── Records to process
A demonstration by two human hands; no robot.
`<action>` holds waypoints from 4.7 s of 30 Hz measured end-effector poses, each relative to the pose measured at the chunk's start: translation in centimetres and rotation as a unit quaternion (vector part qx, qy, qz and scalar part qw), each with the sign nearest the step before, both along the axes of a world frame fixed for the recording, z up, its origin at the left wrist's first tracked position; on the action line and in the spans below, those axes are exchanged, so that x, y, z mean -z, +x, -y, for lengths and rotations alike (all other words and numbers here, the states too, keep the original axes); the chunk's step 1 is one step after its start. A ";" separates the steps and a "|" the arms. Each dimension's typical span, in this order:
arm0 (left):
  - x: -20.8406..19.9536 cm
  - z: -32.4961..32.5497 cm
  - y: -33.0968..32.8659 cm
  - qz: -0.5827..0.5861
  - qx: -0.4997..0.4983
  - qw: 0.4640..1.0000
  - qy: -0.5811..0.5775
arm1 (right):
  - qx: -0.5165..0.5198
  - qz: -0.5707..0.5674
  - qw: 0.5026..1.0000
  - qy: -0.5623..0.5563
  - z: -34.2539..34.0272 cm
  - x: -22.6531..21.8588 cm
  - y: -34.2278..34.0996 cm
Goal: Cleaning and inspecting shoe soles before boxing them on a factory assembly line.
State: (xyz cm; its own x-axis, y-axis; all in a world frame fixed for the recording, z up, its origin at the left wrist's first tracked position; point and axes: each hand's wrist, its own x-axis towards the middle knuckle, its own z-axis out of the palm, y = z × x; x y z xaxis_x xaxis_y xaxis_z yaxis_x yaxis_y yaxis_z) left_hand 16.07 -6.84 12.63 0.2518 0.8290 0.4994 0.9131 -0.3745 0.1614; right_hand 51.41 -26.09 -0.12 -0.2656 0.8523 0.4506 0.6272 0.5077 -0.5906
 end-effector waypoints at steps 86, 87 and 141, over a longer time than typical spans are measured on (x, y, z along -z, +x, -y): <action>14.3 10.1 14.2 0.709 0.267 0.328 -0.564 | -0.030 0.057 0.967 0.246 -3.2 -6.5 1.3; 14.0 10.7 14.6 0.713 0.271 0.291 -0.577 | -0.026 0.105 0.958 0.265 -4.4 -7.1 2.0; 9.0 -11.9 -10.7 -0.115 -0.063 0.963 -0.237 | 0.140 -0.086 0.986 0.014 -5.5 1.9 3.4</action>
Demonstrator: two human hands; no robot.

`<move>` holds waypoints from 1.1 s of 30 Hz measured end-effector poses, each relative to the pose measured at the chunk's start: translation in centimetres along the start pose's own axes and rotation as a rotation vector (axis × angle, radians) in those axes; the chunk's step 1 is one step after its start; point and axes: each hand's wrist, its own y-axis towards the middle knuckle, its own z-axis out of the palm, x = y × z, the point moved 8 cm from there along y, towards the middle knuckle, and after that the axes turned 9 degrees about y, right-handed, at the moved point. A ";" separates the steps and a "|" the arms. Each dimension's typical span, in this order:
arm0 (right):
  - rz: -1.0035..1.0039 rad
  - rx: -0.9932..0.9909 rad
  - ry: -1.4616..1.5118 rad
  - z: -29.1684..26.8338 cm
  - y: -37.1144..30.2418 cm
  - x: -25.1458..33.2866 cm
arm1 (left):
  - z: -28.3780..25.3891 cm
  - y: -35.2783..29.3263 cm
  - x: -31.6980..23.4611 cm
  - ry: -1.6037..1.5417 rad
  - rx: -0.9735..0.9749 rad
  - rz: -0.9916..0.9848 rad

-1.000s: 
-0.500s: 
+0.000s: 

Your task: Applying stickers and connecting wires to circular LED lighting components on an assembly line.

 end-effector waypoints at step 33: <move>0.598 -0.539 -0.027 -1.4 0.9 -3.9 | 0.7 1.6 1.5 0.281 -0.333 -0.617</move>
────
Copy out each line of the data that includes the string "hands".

A demonstration by two human hands; no robot.
Demonstrator: two human hands; no robot.

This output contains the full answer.